WORK ITEM: With the images removed, transcribe the listing that follows exactly.

MATERIALS PROVIDED:
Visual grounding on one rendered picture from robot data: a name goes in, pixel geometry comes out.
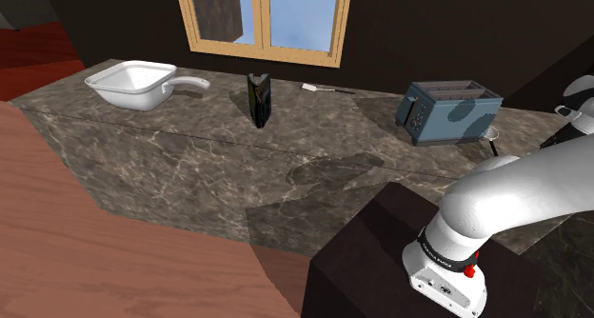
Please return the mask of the blue toaster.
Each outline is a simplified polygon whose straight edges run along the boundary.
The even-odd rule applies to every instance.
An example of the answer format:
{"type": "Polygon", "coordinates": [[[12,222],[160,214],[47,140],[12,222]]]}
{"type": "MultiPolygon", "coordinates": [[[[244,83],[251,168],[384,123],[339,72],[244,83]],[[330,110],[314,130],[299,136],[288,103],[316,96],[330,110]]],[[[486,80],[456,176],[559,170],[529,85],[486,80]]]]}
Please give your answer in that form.
{"type": "Polygon", "coordinates": [[[472,80],[413,82],[395,124],[415,146],[463,144],[481,139],[503,98],[472,80]]]}

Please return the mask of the dark robot stand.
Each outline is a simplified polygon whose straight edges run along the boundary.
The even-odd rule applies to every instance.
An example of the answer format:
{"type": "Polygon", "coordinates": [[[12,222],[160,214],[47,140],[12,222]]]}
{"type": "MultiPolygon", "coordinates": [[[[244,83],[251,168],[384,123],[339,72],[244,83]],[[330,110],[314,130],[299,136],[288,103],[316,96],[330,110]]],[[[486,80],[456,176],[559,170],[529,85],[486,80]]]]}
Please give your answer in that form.
{"type": "MultiPolygon", "coordinates": [[[[438,208],[387,184],[310,261],[302,318],[457,318],[414,290],[402,252],[438,208]]],[[[489,240],[480,250],[487,301],[480,318],[534,318],[539,270],[489,240]]]]}

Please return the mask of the wooden framed window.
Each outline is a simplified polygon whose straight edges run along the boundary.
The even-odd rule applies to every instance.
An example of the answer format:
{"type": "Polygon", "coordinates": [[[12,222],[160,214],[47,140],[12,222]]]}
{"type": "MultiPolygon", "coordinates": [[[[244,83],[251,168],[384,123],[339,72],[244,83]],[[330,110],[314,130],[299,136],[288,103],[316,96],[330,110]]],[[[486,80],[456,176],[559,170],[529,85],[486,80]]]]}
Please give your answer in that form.
{"type": "Polygon", "coordinates": [[[338,68],[350,0],[178,0],[189,49],[338,68]]]}

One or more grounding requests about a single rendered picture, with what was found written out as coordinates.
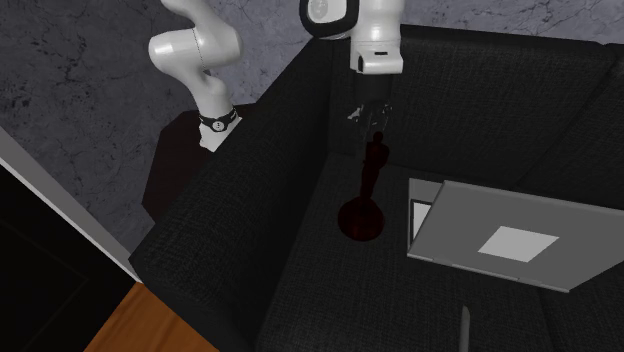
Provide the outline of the dark red figure statuette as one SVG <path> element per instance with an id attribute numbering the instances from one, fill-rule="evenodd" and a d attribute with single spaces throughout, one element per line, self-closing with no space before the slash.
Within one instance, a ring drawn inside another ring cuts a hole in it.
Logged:
<path id="1" fill-rule="evenodd" d="M 383 138 L 383 133 L 376 131 L 372 140 L 366 144 L 359 195 L 343 204 L 338 213 L 340 230 L 356 241 L 377 238 L 385 225 L 383 212 L 372 199 L 380 170 L 386 165 L 390 154 Z"/>

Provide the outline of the grey open laptop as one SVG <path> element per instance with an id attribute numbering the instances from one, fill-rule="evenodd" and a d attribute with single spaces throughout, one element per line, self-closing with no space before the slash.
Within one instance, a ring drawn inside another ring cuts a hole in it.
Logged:
<path id="1" fill-rule="evenodd" d="M 624 211 L 412 178 L 407 255 L 568 293 L 624 262 Z"/>

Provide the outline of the black fabric sofa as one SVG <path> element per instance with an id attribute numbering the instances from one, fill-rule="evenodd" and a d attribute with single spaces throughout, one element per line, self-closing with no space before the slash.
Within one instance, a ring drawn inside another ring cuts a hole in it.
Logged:
<path id="1" fill-rule="evenodd" d="M 414 260 L 408 182 L 624 210 L 624 44 L 405 25 L 369 242 L 346 40 L 313 39 L 130 261 L 219 352 L 624 352 L 624 262 L 569 293 Z"/>

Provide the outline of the dark robot stand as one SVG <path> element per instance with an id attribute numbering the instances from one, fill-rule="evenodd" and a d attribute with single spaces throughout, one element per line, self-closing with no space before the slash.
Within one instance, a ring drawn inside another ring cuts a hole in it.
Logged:
<path id="1" fill-rule="evenodd" d="M 199 146 L 199 126 L 199 112 L 184 111 L 159 134 L 142 198 L 143 208 L 155 223 L 167 215 L 187 188 L 208 199 L 216 193 L 204 175 L 206 166 L 214 166 L 214 153 Z"/>

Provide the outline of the grey slim pen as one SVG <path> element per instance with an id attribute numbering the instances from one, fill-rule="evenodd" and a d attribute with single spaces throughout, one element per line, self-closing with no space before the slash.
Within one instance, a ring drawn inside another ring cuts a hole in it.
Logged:
<path id="1" fill-rule="evenodd" d="M 462 307 L 458 352 L 469 352 L 471 315 L 467 306 Z"/>

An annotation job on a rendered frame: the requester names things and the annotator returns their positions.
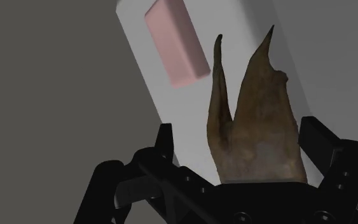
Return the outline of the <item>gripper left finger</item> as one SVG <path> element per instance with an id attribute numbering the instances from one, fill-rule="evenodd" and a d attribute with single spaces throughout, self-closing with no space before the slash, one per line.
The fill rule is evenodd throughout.
<path id="1" fill-rule="evenodd" d="M 172 126 L 160 125 L 155 145 L 127 165 L 100 163 L 93 171 L 74 224 L 125 224 L 134 202 L 146 200 L 167 224 L 221 224 L 209 195 L 214 186 L 173 164 Z"/>

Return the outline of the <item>brown pointed figure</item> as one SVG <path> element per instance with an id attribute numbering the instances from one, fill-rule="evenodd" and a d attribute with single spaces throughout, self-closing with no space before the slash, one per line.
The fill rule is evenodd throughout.
<path id="1" fill-rule="evenodd" d="M 235 113 L 228 105 L 223 37 L 216 38 L 207 142 L 222 184 L 307 182 L 288 77 L 270 63 L 272 36 L 270 29 L 249 60 Z"/>

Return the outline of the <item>pink rectangular block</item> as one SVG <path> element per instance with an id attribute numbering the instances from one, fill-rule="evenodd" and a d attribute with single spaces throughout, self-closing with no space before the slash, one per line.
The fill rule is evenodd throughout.
<path id="1" fill-rule="evenodd" d="M 156 0 L 144 20 L 174 88 L 185 87 L 210 74 L 184 0 Z"/>

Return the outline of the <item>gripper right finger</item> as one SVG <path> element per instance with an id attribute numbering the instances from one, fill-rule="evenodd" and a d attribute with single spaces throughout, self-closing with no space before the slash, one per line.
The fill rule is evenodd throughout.
<path id="1" fill-rule="evenodd" d="M 307 224 L 358 224 L 358 141 L 304 116 L 298 144 L 323 175 Z"/>

REPLY:
Visual grounding on one rendered picture from robot data: a name goes in, pixel geometry comes out.
Please return the mask of the blue toaster.
Each outline is a simplified polygon whose straight edges run along the boundary.
The even-odd rule applies to every instance.
An example of the answer format:
{"type": "Polygon", "coordinates": [[[12,222],[160,214],[47,140],[12,222]]]}
{"type": "MultiPolygon", "coordinates": [[[[244,83],[251,168],[384,123],[339,72],[244,83]],[[330,110],[314,130],[299,136],[288,103],[316,96],[330,110]]],[[[486,80],[456,176],[559,170],[529,85],[486,80]]]]}
Please give your answer in that form.
{"type": "Polygon", "coordinates": [[[472,80],[413,82],[395,124],[415,146],[463,144],[481,139],[503,98],[472,80]]]}

Please return the mask of the dark robot stand.
Each outline is a simplified polygon whose straight edges run along the boundary.
The even-odd rule applies to every instance.
An example of the answer format:
{"type": "Polygon", "coordinates": [[[12,222],[160,214],[47,140],[12,222]]]}
{"type": "MultiPolygon", "coordinates": [[[[244,83],[251,168],[384,123],[339,72],[244,83]],[[330,110],[314,130],[299,136],[288,103],[316,96],[330,110]]],[[[486,80],[456,176],[559,170],[529,85],[486,80]]]]}
Please give your answer in that form.
{"type": "MultiPolygon", "coordinates": [[[[438,208],[387,184],[310,261],[302,318],[457,318],[414,290],[402,252],[438,208]]],[[[489,240],[480,250],[487,301],[480,318],[534,318],[539,270],[489,240]]]]}

Please return the mask of the wooden framed window.
Each outline is a simplified polygon whose straight edges run along the boundary.
The even-odd rule applies to every instance.
An example of the answer format:
{"type": "Polygon", "coordinates": [[[12,222],[160,214],[47,140],[12,222]]]}
{"type": "MultiPolygon", "coordinates": [[[[244,83],[251,168],[384,123],[339,72],[244,83]],[[330,110],[314,130],[299,136],[288,103],[316,96],[330,110]]],[[[486,80],[456,176],[559,170],[529,85],[486,80]]]]}
Please give your answer in that form.
{"type": "Polygon", "coordinates": [[[338,68],[350,0],[178,0],[189,49],[338,68]]]}

One or more grounding requests about a single rendered picture, with what was found written out as coordinates.
Provide the outline of the dark red figure statuette as one SVG <path> element per instance with an id attribute numbering the instances from one, fill-rule="evenodd" and a d attribute with single spaces throughout, one element per line, self-closing with no space before the slash.
Within one instance, a ring drawn inside another ring cuts a hole in it.
Logged:
<path id="1" fill-rule="evenodd" d="M 383 138 L 383 133 L 376 131 L 372 140 L 366 144 L 359 195 L 343 204 L 338 213 L 340 230 L 356 241 L 377 238 L 385 225 L 383 212 L 372 199 L 380 170 L 386 165 L 390 154 Z"/>

Provide the outline of the grey open laptop as one SVG <path> element per instance with an id attribute numbering the instances from one, fill-rule="evenodd" and a d attribute with single spaces throughout, one element per line, self-closing with no space before the slash.
Within one instance, a ring drawn inside another ring cuts a hole in it.
Logged:
<path id="1" fill-rule="evenodd" d="M 624 211 L 412 178 L 407 255 L 568 293 L 624 262 Z"/>

Provide the outline of the black fabric sofa as one SVG <path> element per instance with an id attribute numbering the instances from one, fill-rule="evenodd" and a d attribute with single spaces throughout, one element per line, self-closing with no space before the slash.
Within one instance, a ring drawn inside another ring cuts a hole in it.
Logged:
<path id="1" fill-rule="evenodd" d="M 414 260 L 408 182 L 624 210 L 624 44 L 405 25 L 369 242 L 346 40 L 313 39 L 130 261 L 219 352 L 624 352 L 624 262 L 569 293 Z"/>

Provide the outline of the dark robot stand as one SVG <path> element per instance with an id attribute numbering the instances from one, fill-rule="evenodd" and a d attribute with single spaces throughout, one element per line, self-closing with no space before the slash.
Within one instance, a ring drawn inside another ring cuts a hole in it.
Logged:
<path id="1" fill-rule="evenodd" d="M 199 146 L 199 126 L 199 112 L 184 111 L 159 134 L 142 198 L 143 208 L 155 223 L 167 215 L 187 188 L 208 199 L 216 193 L 204 175 L 206 166 L 214 166 L 214 153 Z"/>

Provide the outline of the grey slim pen as one SVG <path> element per instance with an id attribute numbering the instances from one, fill-rule="evenodd" and a d attribute with single spaces throughout, one element per line, self-closing with no space before the slash.
Within one instance, a ring drawn inside another ring cuts a hole in it.
Logged:
<path id="1" fill-rule="evenodd" d="M 462 307 L 458 352 L 469 352 L 471 315 L 467 306 Z"/>

An annotation job on a rendered frame: the requester names things and the annotator returns their positions.
Return the outline of the <item>gripper left finger</item> as one SVG <path> element per instance with an id attribute numbering the instances from one, fill-rule="evenodd" and a d attribute with single spaces throughout, self-closing with no space before the slash, one per line.
The fill rule is evenodd throughout.
<path id="1" fill-rule="evenodd" d="M 172 126 L 160 125 L 155 145 L 127 165 L 100 163 L 93 171 L 74 224 L 125 224 L 134 202 L 146 200 L 167 224 L 221 224 L 209 195 L 214 186 L 173 164 Z"/>

Return the outline of the <item>brown pointed figure</item> as one SVG <path> element per instance with an id attribute numbering the instances from one, fill-rule="evenodd" and a d attribute with single spaces throughout, self-closing with no space before the slash, one per line.
The fill rule is evenodd throughout.
<path id="1" fill-rule="evenodd" d="M 235 113 L 228 105 L 223 37 L 216 38 L 207 142 L 222 184 L 307 182 L 288 77 L 270 63 L 272 36 L 270 29 L 249 60 Z"/>

Return the outline of the <item>pink rectangular block</item> as one SVG <path> element per instance with an id attribute numbering the instances from one, fill-rule="evenodd" and a d attribute with single spaces throughout, self-closing with no space before the slash, one per line.
The fill rule is evenodd throughout.
<path id="1" fill-rule="evenodd" d="M 156 0 L 144 20 L 174 88 L 185 87 L 210 74 L 184 0 Z"/>

Return the outline of the <item>gripper right finger</item> as one SVG <path> element per instance with an id attribute numbering the instances from one, fill-rule="evenodd" and a d attribute with single spaces throughout, self-closing with no space before the slash, one per line.
The fill rule is evenodd throughout.
<path id="1" fill-rule="evenodd" d="M 307 224 L 358 224 L 358 141 L 304 116 L 298 144 L 323 175 Z"/>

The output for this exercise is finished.